Physiological ageing is a highly individual process characterised by a progressive degeneration of tissues and organ systems. Age-related alterations in fascial tissues include densification (alterations of loose connective tissue) and fibrosis (alterations of collagen fibrous bundles).16 Functionally, these pathological changes can modify the mechanical properties of fascial tissues and skeletal muscle, thereby contributing to pain-related and age-related reductions in muscle force or range of motion, which cannot be solely explained by the loss of muscle mass.17 ECM structural, biochemical, cellular and functional changes occur during ageing.18 Interestingly, ageing is characterised by chronic, low-grade inflammation—the so-called inflammaging.19 As the ECM is the main site of inflammatory responses taking place in tissues, it is not surprising that the ECM can interact with immune cells to change their function, which is important for growth and regeneration of tissues. Leucocyte extravasation depends on cleavage of the basal membrane by locally released proteases. Tenascin and osteopontin are examples of ECM molecules important for the regulation of the local immune response.20 21 In addition, ECM plays an important role as a barrier to transmigration of immune cells in and out of the tissue.
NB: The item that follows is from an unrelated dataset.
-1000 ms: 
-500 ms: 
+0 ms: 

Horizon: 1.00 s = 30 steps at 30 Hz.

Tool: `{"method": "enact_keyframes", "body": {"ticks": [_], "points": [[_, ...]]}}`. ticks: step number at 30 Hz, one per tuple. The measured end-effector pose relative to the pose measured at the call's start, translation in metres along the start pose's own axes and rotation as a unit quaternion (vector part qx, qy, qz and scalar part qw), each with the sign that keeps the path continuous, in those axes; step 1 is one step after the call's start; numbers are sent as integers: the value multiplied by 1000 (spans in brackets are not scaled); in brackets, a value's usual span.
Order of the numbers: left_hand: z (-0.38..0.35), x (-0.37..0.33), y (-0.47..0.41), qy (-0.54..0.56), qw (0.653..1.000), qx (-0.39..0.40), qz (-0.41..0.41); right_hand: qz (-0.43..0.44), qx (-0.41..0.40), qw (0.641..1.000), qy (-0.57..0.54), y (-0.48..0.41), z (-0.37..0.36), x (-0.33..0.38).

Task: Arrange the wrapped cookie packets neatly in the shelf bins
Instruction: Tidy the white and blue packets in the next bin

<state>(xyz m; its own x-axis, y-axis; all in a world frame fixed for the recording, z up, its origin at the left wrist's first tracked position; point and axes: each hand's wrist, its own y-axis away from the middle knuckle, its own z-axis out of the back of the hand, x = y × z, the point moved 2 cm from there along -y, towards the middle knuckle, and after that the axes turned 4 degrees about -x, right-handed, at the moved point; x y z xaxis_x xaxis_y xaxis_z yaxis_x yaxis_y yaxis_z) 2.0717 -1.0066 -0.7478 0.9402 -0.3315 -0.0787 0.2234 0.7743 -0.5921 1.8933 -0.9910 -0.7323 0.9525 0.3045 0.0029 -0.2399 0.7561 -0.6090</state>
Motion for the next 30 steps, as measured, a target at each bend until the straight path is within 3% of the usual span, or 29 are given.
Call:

Although early inflammation after tissue damage due to physical exercise or injury is crucial for tissue remodelling and adaptation,22 23 stem cell activity and collagen synthesis may be inhibited by the chronic intake of non-steroidal anti-inflammatory drugs prior to exercise.24 25 However, limiting the magnitude of inflammation might be beneficial for tissue regeneration and gains in muscle mass and strength, depending on the nature of the injury,26 and in elderly people.27

Outlook and perspectives for future research: insights into the structure–function relationship of the ECM, especially in ageing and injured fascial tissues and skeletal muscle, are highly relevant for maintaining musculoskeletal function in the elderly during daily life and exercise and for prevention of exercise-related overuse injuries in athletes. While a body of literature exists on metabolic activity and ECM remodelling in human tendons in response to exercise, much less is known and more research is needed to investigate the molecular response of other fascial tissues (such as intramuscular fascial tissue) to altered loading and ageing.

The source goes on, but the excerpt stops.